[Dataset entries]
§ §

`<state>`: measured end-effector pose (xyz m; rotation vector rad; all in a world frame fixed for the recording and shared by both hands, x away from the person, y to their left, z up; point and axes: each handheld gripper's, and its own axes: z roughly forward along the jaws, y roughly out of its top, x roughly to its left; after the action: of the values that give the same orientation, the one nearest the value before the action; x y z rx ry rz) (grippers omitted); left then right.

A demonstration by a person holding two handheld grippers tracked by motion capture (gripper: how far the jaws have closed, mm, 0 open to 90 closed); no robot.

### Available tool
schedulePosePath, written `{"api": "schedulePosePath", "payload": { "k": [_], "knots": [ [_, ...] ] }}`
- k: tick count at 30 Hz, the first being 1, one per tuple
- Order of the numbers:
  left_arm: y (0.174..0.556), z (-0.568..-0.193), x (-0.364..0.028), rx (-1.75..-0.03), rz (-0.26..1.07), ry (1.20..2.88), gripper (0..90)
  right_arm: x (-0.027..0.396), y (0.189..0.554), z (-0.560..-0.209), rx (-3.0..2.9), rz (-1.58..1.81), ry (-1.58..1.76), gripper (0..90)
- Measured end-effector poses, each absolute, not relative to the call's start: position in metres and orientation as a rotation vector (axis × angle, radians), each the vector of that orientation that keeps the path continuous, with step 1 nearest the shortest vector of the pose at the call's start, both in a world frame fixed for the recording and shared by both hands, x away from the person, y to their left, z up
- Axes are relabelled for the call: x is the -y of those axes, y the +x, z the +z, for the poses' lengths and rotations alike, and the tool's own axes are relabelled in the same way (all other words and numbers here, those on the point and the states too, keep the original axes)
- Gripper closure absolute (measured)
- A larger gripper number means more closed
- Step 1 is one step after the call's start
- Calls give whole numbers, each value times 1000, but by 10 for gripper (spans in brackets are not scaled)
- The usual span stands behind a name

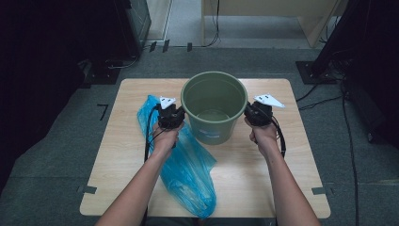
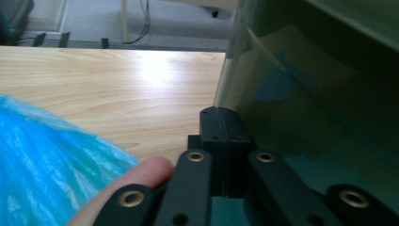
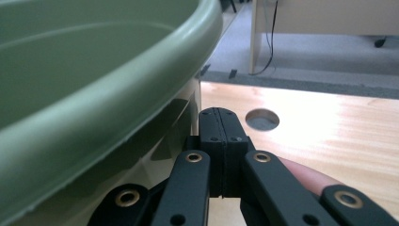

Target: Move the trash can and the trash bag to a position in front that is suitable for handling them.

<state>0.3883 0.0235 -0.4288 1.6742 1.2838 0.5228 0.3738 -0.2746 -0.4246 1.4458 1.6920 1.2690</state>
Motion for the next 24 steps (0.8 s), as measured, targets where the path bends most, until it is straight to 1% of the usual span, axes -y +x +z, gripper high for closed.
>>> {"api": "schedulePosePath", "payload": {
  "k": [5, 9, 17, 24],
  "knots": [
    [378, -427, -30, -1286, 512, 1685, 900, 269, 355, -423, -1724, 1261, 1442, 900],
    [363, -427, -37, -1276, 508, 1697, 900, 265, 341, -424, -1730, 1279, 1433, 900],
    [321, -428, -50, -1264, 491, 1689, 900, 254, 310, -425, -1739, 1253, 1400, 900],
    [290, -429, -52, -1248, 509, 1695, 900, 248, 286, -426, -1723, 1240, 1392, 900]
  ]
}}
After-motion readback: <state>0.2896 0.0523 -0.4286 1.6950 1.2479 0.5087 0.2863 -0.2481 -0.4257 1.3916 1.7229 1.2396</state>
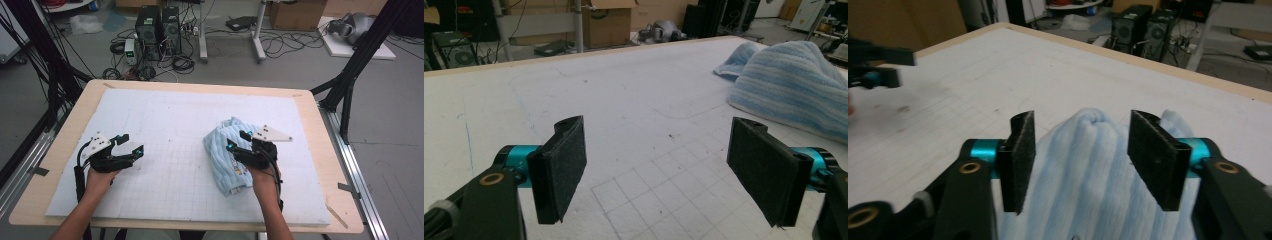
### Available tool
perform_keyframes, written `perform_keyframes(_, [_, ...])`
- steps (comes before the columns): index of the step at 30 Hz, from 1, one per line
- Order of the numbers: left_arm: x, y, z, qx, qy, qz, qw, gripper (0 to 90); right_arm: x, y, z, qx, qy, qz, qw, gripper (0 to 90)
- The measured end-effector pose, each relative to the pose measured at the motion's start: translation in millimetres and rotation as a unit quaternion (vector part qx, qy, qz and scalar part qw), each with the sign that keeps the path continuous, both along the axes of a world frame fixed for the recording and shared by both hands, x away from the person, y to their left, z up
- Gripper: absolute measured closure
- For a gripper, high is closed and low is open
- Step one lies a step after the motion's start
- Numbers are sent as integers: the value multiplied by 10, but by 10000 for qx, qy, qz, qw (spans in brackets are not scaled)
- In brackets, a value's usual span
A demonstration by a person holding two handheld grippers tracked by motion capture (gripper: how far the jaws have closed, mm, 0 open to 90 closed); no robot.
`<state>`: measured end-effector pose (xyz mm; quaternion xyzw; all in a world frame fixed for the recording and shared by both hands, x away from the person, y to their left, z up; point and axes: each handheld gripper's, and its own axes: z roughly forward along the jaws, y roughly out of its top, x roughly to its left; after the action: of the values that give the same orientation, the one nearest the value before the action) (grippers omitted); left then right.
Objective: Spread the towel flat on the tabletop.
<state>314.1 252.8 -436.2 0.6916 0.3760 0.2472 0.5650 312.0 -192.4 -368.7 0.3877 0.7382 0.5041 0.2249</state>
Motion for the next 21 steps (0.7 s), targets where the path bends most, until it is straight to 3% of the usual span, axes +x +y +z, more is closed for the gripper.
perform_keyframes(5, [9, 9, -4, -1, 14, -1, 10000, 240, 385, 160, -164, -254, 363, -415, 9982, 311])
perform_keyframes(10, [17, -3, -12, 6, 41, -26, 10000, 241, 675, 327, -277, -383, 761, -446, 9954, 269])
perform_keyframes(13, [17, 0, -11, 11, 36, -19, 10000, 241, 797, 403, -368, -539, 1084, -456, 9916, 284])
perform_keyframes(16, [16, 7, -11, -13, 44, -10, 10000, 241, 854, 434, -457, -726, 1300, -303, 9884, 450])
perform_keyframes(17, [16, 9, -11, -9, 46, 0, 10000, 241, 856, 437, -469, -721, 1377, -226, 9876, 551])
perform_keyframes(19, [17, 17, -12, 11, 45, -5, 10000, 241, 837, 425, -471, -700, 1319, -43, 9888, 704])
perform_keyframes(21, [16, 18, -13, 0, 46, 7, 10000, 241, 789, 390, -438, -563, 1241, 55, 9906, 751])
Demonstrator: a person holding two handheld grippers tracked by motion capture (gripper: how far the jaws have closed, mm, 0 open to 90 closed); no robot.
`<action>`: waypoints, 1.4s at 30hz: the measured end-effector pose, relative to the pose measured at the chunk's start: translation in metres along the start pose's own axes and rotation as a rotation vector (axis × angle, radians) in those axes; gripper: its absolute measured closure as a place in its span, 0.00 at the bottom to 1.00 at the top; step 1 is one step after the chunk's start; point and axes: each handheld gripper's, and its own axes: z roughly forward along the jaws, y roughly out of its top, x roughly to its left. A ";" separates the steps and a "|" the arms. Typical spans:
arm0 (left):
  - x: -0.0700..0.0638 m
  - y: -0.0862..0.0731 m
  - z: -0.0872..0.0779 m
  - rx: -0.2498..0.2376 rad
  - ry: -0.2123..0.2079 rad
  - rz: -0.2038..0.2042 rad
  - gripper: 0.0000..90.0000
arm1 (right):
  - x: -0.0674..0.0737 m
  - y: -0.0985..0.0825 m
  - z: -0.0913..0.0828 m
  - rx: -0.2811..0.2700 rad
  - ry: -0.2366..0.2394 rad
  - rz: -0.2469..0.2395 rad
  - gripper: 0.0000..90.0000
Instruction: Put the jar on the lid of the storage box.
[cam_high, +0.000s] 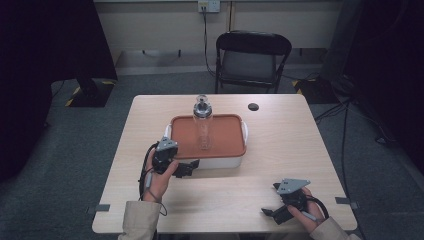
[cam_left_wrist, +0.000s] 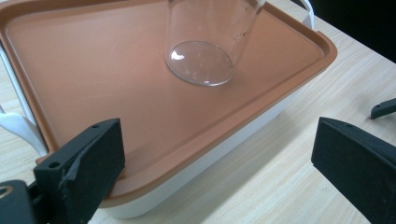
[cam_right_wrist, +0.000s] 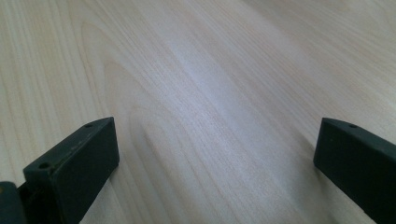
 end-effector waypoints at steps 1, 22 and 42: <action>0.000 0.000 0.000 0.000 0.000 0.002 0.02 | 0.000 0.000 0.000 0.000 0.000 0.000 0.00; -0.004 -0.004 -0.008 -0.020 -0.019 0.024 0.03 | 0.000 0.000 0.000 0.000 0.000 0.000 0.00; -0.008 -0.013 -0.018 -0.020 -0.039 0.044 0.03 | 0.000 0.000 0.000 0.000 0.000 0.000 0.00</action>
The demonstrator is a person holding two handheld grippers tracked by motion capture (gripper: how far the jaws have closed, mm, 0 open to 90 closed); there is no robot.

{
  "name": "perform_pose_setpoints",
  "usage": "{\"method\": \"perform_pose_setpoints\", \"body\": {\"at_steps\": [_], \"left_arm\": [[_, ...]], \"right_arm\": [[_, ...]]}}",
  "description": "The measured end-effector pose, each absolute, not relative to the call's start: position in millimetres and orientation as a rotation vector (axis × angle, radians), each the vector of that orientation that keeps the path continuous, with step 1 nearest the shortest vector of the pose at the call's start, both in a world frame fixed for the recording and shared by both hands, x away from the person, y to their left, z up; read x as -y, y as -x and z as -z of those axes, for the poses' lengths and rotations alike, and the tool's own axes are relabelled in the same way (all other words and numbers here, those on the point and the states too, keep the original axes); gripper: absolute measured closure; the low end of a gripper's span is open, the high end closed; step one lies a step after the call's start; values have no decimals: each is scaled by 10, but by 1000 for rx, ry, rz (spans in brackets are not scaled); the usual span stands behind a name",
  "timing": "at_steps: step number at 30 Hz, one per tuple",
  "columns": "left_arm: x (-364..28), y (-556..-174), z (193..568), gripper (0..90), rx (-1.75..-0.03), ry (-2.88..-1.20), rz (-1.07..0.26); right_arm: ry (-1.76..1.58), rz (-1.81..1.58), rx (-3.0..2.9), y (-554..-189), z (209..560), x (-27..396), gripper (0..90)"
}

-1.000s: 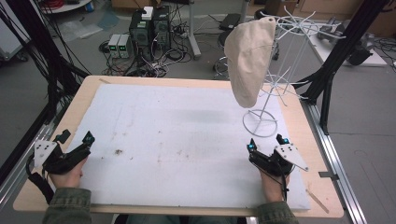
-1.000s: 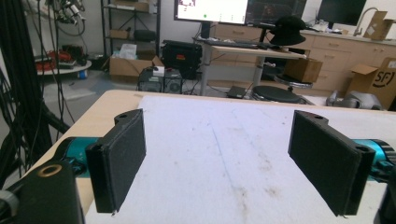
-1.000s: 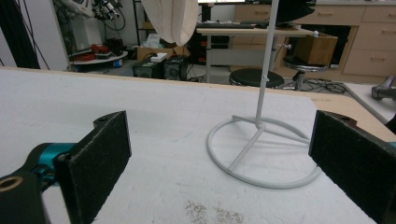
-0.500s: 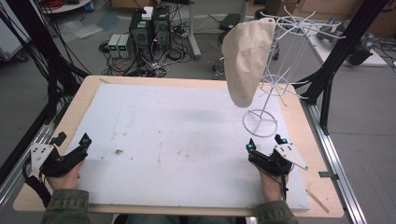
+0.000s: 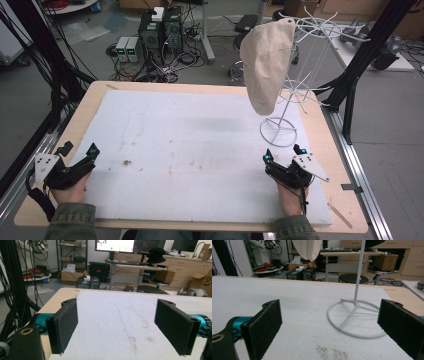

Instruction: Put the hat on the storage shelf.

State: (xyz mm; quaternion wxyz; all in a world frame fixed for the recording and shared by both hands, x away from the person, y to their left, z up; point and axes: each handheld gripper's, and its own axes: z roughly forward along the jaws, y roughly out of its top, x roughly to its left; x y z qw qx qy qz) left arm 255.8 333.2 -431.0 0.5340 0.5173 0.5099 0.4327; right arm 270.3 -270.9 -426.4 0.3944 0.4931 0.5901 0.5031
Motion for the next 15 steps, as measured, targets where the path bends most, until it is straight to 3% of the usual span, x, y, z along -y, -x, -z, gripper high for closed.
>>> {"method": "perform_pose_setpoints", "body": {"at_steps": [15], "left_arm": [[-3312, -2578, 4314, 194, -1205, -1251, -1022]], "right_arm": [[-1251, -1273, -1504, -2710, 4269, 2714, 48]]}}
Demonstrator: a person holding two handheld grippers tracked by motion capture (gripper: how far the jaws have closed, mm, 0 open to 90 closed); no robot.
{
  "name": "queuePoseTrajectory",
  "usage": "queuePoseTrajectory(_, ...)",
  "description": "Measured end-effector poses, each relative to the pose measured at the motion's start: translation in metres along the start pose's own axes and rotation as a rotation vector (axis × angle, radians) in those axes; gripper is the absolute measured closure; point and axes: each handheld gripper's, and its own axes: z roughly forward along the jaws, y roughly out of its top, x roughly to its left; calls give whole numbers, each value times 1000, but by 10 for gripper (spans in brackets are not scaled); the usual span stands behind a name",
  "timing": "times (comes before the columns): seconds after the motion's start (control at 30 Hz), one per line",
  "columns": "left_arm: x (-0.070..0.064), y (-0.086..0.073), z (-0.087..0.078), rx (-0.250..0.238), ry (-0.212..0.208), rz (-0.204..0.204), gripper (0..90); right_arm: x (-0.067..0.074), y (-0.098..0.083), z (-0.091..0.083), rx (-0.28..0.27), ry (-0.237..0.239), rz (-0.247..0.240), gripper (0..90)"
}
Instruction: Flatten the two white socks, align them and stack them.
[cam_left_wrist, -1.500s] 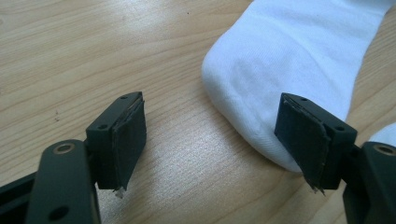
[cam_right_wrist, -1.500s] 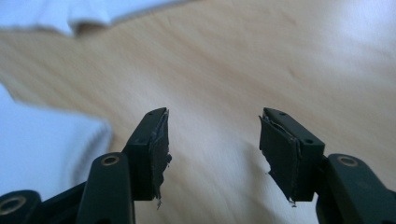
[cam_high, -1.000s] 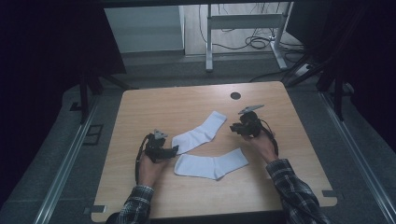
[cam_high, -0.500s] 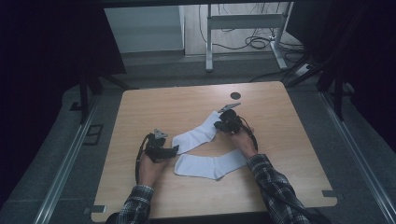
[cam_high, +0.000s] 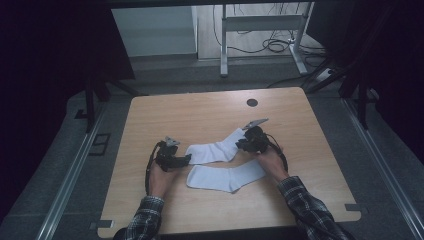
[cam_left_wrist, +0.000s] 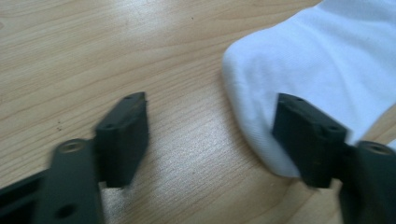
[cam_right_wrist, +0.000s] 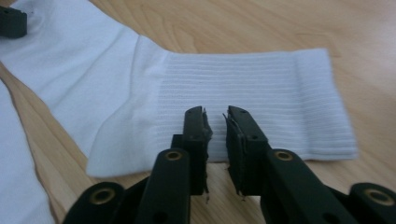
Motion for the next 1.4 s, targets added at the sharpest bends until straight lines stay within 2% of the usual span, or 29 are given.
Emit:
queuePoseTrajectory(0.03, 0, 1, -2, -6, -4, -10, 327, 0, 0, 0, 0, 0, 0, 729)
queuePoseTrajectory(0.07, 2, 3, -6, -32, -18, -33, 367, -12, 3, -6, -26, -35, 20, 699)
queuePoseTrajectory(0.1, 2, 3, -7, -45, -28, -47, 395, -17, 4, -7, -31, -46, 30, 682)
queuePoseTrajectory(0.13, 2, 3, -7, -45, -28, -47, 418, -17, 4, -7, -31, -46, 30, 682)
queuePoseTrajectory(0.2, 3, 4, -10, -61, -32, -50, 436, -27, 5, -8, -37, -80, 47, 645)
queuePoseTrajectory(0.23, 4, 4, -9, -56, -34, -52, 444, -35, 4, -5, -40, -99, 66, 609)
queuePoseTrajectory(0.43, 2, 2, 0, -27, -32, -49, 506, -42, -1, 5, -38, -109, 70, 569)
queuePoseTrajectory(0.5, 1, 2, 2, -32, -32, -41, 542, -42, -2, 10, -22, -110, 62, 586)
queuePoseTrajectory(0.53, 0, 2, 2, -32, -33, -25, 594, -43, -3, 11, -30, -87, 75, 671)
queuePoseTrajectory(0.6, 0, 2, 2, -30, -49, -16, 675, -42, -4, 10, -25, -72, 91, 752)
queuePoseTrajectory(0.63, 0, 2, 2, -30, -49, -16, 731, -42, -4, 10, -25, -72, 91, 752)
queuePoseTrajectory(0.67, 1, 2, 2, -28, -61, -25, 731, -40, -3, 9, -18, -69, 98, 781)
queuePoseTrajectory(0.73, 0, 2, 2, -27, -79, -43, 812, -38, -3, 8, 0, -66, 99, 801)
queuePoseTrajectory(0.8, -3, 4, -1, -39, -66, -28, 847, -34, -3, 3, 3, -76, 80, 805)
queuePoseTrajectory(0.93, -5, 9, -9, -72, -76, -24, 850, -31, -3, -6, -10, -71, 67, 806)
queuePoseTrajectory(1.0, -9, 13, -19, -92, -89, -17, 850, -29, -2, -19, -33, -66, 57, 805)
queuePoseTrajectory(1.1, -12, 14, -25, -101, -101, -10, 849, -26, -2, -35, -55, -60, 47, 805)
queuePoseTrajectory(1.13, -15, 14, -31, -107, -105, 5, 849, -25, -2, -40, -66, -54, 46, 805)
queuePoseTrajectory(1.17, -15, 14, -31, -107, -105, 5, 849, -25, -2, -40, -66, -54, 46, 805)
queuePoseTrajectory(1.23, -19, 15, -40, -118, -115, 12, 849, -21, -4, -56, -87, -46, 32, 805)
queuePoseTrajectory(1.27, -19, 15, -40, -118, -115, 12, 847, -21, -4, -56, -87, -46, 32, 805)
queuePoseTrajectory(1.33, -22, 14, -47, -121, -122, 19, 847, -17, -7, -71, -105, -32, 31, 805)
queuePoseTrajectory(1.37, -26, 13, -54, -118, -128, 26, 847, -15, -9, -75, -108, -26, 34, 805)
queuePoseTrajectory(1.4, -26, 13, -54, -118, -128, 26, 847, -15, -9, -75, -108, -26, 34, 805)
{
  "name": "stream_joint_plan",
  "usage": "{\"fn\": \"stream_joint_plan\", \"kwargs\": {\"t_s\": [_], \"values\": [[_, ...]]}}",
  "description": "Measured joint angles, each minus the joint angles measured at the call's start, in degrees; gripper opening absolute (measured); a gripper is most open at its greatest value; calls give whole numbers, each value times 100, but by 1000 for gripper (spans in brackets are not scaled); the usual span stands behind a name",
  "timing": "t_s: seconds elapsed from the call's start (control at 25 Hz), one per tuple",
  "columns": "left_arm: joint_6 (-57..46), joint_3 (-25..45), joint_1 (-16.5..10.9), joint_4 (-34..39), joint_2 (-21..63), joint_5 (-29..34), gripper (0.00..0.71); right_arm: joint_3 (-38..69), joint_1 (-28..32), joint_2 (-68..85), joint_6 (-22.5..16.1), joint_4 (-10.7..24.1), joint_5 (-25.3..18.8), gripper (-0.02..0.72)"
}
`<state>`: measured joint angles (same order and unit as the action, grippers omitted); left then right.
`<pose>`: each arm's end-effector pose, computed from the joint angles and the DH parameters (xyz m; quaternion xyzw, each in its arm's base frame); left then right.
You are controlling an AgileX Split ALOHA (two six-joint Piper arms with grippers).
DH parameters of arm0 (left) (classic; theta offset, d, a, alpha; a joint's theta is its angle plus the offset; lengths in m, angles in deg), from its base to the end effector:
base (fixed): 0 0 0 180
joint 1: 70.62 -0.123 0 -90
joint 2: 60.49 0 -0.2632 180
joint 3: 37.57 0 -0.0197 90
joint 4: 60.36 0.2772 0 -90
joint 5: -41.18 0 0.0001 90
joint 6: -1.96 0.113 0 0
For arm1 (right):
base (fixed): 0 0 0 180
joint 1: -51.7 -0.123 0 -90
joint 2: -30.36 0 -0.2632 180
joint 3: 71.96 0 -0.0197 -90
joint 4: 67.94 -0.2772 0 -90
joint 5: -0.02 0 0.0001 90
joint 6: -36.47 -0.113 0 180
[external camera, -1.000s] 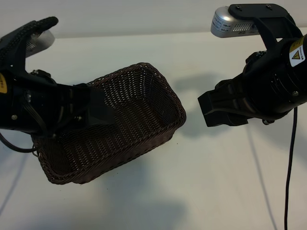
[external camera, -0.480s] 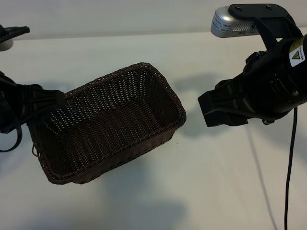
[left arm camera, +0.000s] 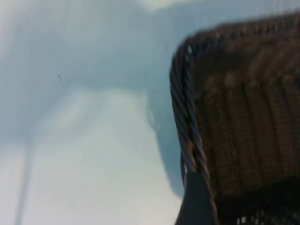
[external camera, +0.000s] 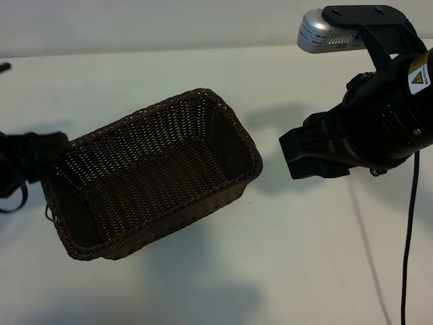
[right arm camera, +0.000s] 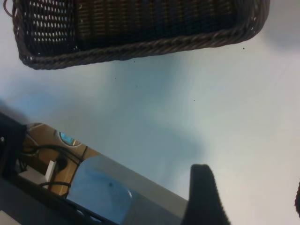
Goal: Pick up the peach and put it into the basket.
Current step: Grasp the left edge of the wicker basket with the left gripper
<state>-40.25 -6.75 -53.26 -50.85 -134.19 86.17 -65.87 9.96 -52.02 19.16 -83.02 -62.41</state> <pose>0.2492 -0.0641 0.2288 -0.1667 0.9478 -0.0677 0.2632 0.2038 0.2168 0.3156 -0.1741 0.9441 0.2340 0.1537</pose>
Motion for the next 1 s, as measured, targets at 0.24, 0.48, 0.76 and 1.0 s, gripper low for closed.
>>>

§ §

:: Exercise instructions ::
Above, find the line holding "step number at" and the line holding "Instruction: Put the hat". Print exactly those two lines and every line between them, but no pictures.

:: Task answer ::
  "timing": "at_steps: step number at 30 Hz, one per tuple",
  "columns": "left_arm: x (-364..28), y (-556..-174), z (193..568), gripper (0..90), rx (-1.75..-0.03), ry (-2.88..-1.20), rz (-1.07..0.26); right_arm: ry (-1.76..1.58), rz (-1.81..1.58), rx (-3.0..2.9), y (-554..-189), z (209..560), x (-27..396), gripper (0..90)"
}

-1.000s: 
-1.000s: 
-1.000s: 
-0.500s: 
+0.000s: 

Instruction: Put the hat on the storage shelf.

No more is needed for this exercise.